-- Work order --
With the material below, print exactly the lines between the line holding "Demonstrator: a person" and the line holding "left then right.", inclusive. Add nothing else.

Start of Block

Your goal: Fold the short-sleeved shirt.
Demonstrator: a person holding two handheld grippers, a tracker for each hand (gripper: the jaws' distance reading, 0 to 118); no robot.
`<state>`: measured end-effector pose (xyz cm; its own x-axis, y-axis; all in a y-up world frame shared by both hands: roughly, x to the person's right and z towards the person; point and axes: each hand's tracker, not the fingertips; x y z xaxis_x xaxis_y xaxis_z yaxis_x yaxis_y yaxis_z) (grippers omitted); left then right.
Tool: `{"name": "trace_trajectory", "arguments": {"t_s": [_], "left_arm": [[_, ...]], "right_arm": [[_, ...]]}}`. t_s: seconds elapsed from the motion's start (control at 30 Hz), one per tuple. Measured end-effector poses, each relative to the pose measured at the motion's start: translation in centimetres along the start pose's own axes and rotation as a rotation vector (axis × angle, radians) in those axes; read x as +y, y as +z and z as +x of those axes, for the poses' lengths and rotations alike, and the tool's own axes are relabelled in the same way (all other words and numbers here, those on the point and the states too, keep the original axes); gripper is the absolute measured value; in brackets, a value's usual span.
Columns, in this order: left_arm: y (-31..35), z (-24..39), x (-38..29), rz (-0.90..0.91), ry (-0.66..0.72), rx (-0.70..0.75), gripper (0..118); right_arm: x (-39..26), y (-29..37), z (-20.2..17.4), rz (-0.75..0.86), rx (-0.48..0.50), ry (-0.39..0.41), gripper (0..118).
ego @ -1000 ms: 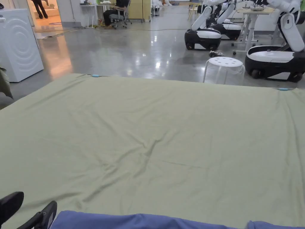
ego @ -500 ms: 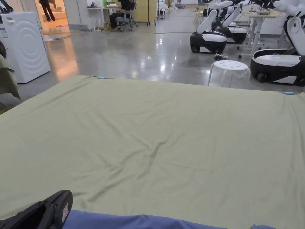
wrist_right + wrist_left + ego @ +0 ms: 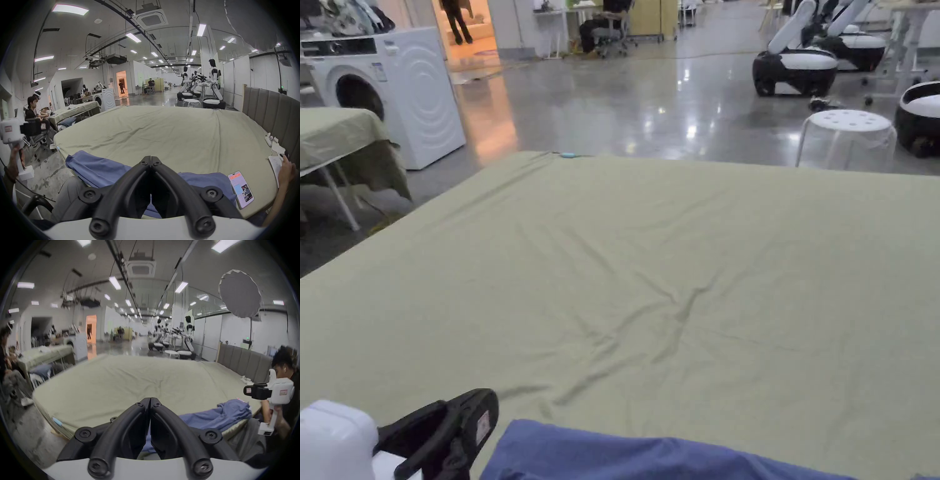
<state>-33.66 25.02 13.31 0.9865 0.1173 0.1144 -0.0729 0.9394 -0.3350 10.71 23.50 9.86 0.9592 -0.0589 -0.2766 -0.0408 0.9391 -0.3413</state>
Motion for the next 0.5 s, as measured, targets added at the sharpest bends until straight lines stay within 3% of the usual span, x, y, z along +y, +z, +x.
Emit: {"name": "trace_trajectory", "arguments": {"t_s": [0.13,0.2,0.33,0.43,0.5], "left_arm": [[-3.5,-6.8,-2.0,-0.157,0.192,-0.103,23],[-6.2,-10.2,-3.7,-0.336,0.321,-0.09,57],[-10.0,-16.4,-8.9,-0.409,0.657,-0.187,60],[-11.4,-19.0,-11.9,-0.375,0.93,-0.248,61],[-12.2,-18.5,-13.0,-0.383,1.038,-0.338,60]], "right_arm": [[-0.6,0.1,0.2,-0.005,0.022,-0.044,0],[-1.1,-0.1,0.3,-0.025,0.034,-0.067,0],[-1.9,0.0,0.7,-0.059,0.038,-0.11,0],[-2.2,0.2,1.1,-0.078,0.024,-0.136,0],[-2.4,0.2,1.3,-0.086,0.015,-0.153,0]]}}
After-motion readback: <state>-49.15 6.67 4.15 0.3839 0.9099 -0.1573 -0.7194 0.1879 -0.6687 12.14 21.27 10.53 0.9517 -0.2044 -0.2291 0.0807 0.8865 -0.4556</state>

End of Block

-- Result of the task --
Demonstrator: a person holding two handheld grippers, a tracker for each hand (gripper: the jaws' distance reading, 0 to 118); no robot.
`<state>`: measured end-effector pose (xyz cm; its own x-axis, y-axis; all in a y-up world frame shared by both hands: roughly, x to the person's right and z towards the person; point and axes: each hand's tracker, not the fingertips; x y z xaxis_x xaxis_y xaxis_z yaxis_x yaxis_y yaxis_z) (grippers omitted); left then right.

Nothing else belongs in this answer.